Photos used in the website by John Vachon, courtesy of the Library of Congress
By William Attewell
Using a keen eye and his camera John Vachon documented life in the early days of the Village of Greendale for the Farm Security Administration. His vivid black and white photographs provide us with an invaluable and unique insight to everyday life in Greendale in 1939.
It is a true treat to see Vachon’s historic visual images of the Village of Greendale and they are preserved by the Library of Congress. I encourage you to see them for yourself, simply Click Here and then enter “Greendale” into the search field.

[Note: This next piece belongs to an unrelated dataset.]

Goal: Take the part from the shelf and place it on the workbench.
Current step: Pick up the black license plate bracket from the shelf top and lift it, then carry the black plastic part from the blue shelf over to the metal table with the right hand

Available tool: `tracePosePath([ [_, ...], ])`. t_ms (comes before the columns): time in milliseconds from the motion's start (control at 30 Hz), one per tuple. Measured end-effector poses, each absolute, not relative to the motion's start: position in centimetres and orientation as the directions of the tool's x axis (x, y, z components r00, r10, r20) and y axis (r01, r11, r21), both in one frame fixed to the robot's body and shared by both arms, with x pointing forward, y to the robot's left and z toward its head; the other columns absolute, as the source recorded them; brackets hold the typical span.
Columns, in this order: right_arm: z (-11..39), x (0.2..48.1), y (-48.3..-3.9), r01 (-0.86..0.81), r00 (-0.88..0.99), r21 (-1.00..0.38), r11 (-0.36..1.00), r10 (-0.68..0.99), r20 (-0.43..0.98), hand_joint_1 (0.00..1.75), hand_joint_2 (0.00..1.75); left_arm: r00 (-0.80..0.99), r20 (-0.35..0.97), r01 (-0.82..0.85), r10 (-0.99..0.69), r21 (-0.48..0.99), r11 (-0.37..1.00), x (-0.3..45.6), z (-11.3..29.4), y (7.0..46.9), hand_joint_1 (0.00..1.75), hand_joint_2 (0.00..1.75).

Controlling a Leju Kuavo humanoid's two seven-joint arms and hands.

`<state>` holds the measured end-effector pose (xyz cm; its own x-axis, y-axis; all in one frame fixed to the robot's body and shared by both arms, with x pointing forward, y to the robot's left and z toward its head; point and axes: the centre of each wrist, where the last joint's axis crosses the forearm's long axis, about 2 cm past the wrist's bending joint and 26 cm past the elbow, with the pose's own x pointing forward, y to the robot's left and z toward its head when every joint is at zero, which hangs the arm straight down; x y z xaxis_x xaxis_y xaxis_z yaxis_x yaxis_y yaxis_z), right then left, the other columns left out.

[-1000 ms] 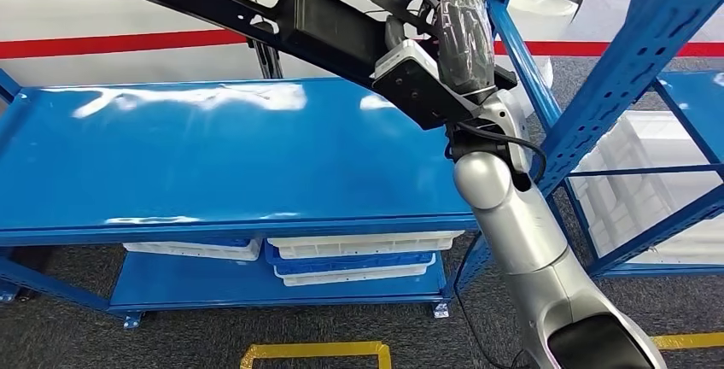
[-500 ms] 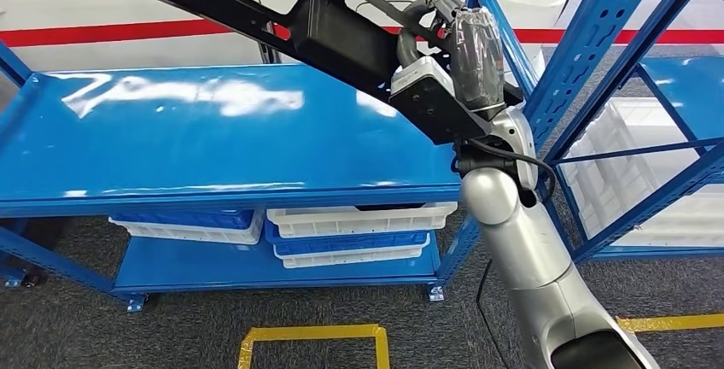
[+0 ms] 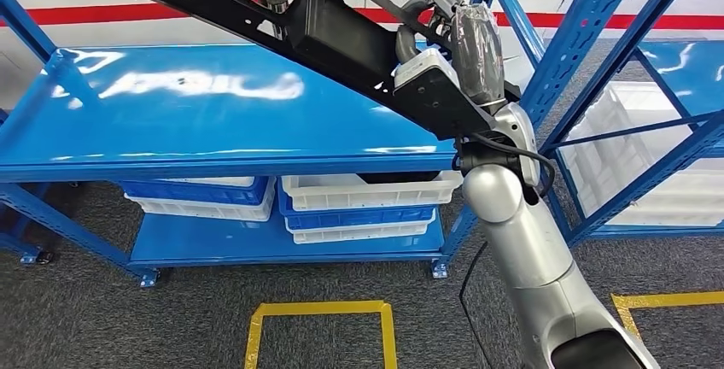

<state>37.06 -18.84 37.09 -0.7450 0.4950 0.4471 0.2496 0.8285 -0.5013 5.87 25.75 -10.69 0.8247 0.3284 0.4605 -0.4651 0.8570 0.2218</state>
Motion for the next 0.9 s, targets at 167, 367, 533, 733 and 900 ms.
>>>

Born in 1914 in St. Paul, Michigan Vachon originally worked as a filing clerk for the Farm Security Administration. There Roy Stryker, the head of the Information Division of the Farm Security Administration was ever evangelical about his agency’s photographs and urged Vachon: “When you do the filing, why don’t you look at the pictures.”

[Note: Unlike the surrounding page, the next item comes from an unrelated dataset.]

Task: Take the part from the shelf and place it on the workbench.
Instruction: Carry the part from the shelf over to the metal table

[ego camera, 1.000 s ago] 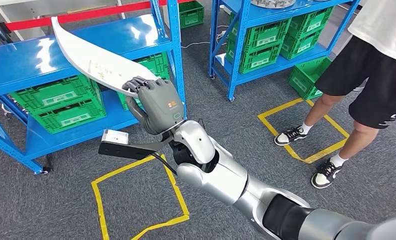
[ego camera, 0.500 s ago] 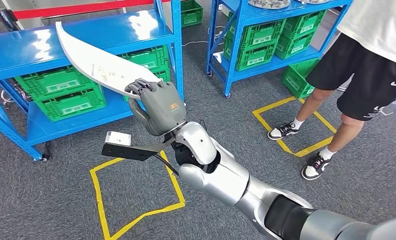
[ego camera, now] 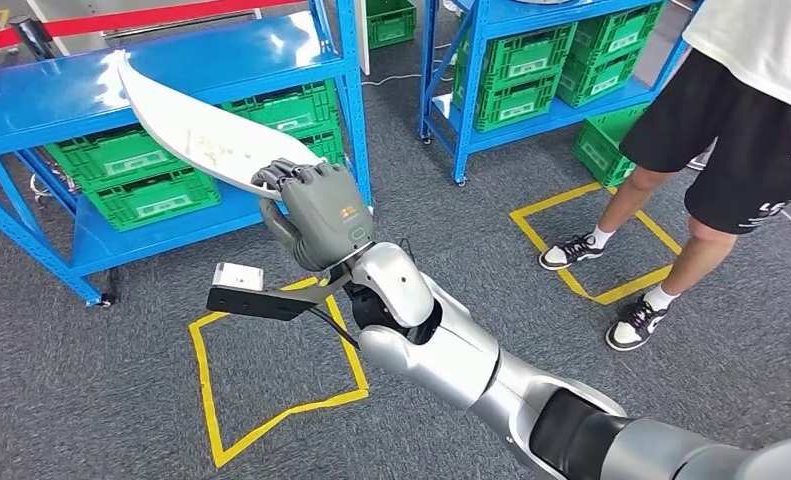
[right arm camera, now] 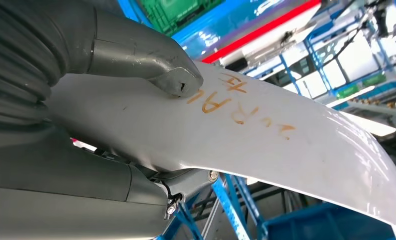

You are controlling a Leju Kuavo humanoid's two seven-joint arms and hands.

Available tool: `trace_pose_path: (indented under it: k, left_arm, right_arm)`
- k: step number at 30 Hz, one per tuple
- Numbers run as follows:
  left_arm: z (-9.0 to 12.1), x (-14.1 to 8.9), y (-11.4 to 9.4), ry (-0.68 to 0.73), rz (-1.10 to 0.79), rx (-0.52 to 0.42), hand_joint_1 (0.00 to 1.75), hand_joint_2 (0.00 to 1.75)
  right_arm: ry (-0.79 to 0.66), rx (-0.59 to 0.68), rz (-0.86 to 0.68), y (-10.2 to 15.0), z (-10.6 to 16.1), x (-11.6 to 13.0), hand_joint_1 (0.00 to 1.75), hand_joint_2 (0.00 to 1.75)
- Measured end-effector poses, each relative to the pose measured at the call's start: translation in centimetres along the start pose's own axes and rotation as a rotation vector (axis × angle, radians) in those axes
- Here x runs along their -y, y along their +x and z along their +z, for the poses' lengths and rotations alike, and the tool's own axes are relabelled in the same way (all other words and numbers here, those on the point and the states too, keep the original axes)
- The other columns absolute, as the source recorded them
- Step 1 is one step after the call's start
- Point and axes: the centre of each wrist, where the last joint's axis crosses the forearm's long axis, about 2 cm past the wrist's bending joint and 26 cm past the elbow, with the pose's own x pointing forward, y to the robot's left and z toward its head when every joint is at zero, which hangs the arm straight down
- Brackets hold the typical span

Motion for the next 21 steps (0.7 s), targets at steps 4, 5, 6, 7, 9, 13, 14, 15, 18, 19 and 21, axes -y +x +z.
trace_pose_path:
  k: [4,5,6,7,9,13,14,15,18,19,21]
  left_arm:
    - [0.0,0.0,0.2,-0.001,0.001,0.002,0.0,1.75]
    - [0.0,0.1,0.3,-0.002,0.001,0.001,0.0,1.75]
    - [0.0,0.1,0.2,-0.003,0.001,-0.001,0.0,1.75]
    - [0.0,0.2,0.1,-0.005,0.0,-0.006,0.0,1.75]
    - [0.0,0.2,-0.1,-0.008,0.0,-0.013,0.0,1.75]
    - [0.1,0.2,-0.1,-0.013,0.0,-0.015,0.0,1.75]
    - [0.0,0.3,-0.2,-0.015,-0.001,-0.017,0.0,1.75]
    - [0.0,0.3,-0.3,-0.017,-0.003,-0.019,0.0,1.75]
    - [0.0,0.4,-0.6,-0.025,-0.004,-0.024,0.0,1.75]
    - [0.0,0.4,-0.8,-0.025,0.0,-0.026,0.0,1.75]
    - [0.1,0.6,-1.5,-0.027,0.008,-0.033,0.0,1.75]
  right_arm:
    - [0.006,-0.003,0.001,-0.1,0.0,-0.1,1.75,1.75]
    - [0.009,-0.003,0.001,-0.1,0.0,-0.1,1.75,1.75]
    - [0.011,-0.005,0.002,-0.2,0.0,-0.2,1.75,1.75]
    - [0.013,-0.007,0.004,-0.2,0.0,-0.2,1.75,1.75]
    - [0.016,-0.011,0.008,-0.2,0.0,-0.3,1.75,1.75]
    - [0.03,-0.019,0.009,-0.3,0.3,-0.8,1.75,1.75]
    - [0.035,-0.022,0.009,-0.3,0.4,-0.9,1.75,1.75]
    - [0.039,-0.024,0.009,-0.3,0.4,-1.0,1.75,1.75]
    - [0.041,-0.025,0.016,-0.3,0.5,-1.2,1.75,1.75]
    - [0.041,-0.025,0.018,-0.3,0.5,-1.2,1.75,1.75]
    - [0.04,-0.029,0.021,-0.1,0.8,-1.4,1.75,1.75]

By 1937 Vachon had looked enough to want to make photographs himself. In October and November 1938, Vachon traveled to Nebraska on his first extensive solo trip. He photographed agricultural programs on behalf of the FSA’s regional office and pursued an extra assignment from Stryker: The city of Omaha.

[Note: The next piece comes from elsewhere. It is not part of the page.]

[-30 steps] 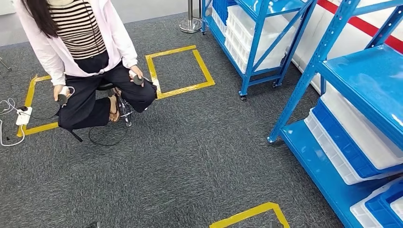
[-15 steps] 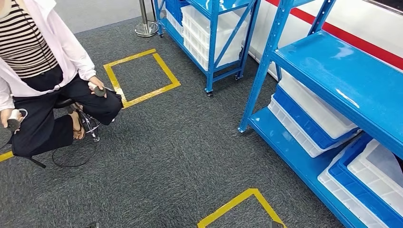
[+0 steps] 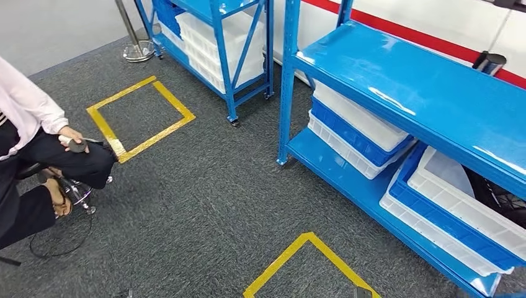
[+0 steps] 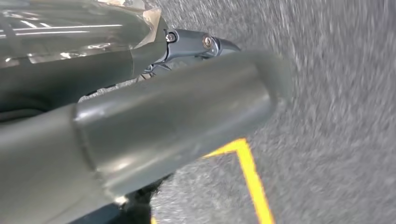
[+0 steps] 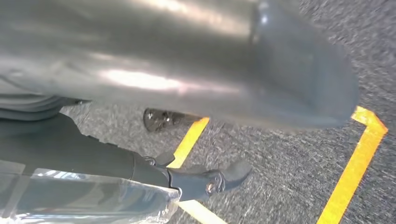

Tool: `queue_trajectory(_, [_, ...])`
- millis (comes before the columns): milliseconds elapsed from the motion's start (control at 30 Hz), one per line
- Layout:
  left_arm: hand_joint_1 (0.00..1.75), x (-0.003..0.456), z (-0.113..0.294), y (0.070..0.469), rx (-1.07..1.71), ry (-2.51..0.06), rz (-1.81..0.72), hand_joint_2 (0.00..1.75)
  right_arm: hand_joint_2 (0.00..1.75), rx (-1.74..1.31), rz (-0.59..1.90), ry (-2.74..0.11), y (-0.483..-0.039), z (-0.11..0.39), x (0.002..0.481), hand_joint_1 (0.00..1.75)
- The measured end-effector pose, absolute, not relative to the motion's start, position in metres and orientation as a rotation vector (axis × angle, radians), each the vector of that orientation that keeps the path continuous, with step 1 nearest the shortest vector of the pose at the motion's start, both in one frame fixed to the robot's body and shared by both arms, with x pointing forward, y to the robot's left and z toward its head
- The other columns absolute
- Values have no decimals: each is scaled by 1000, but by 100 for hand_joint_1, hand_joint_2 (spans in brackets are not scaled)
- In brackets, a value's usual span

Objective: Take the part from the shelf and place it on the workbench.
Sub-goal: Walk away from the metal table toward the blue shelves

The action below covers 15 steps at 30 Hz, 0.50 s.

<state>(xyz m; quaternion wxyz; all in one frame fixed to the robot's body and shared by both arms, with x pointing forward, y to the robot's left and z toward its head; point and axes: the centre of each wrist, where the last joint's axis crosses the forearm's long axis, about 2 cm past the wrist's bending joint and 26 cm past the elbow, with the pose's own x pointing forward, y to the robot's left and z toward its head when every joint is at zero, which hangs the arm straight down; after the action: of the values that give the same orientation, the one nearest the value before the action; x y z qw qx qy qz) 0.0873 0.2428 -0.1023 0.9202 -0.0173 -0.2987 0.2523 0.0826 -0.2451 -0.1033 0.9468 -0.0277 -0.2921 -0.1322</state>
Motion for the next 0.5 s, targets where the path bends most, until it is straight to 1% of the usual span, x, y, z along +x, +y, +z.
queue_trajectory(500, [0,85,-103,245,-20,-609,525,0,0,-52,-260,-587,-243,-102,86,0])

In 1939 he traveled to Wisconsin where he took photographs of the iconic Greendale original homes and village life
The hallmark of his style of photography is the portrayal of people and places encountered on the street, unembellished by the beautifying contrivances used by calendar and public relations photographers.
Following his stint at the FSA, Vachon continued his photography career, working for the United Nations and magazines such as “Life” and “Look.” He died in 1975 in New York City.